◆ **Instructions to follow**
Of all the lines below, return only those starting with the line holding "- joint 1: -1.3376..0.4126" and going on through the line holding "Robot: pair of", exactly as written.

** Opening Dataset content block **

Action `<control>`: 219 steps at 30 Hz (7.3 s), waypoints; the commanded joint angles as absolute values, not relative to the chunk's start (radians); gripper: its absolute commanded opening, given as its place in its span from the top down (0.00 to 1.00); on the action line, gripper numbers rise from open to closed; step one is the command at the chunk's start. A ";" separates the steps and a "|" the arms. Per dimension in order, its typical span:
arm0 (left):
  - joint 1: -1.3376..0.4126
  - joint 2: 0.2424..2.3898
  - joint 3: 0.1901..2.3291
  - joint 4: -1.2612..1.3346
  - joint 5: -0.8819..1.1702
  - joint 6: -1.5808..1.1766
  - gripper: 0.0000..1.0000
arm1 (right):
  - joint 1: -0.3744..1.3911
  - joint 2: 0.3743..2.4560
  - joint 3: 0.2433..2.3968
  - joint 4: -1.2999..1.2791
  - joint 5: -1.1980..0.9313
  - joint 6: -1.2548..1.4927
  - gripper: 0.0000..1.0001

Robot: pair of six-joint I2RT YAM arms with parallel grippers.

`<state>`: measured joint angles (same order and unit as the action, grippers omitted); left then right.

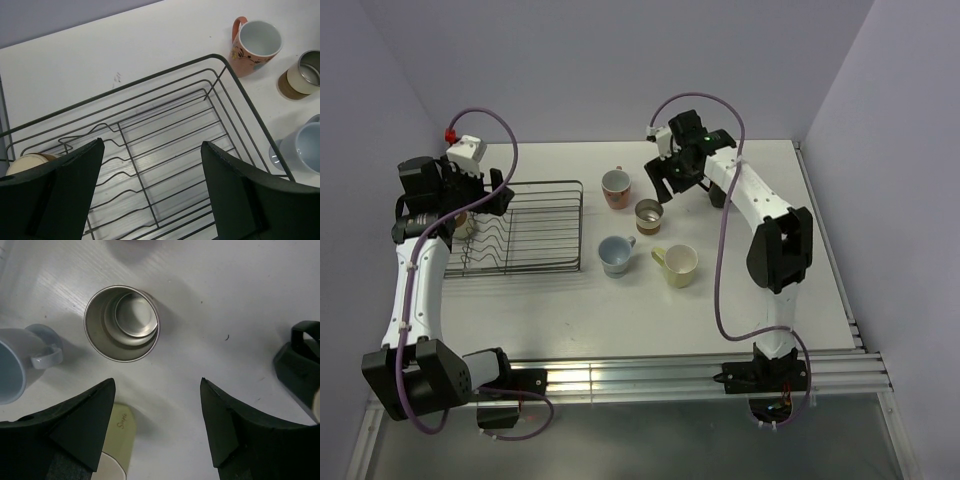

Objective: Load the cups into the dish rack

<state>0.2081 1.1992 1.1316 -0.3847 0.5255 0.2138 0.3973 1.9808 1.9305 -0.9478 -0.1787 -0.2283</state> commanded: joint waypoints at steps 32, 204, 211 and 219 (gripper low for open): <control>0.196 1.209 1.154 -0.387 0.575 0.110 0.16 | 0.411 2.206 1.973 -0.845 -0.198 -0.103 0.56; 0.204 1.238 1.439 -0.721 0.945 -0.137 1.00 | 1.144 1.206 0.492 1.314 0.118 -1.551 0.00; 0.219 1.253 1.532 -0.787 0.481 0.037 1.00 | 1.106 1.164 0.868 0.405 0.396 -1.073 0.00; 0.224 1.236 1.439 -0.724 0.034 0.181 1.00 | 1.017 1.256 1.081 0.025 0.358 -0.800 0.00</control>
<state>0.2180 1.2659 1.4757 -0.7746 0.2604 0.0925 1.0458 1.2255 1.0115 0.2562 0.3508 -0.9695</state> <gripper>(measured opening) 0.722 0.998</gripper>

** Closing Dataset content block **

◆ **Response to this exercise**
  - joint 1: -1.3376..0.4126
  - joint 2: 0.2424..2.3898
  - joint 3: 0.1901..2.3291
  - joint 4: -1.2612..1.3346
  - joint 5: -0.8819..1.1702
  - joint 6: -1.5808..1.1766
  - gripper: 0.0000..1.0000
arm1 (right):
  - joint 1: -0.3744..1.3911
  - joint 2: 0.3743..2.4560
  - joint 3: 0.2433..2.3968
  - joint 4: -1.2999..1.2791
  - joint 5: -1.1980..0.9313
  - joint 6: -1.2548..1.4927
  - gripper: 0.0000..1.0001

Robot: pair of six-joint I2RT YAM arms with parallel grippers.

The exercise concludes with that.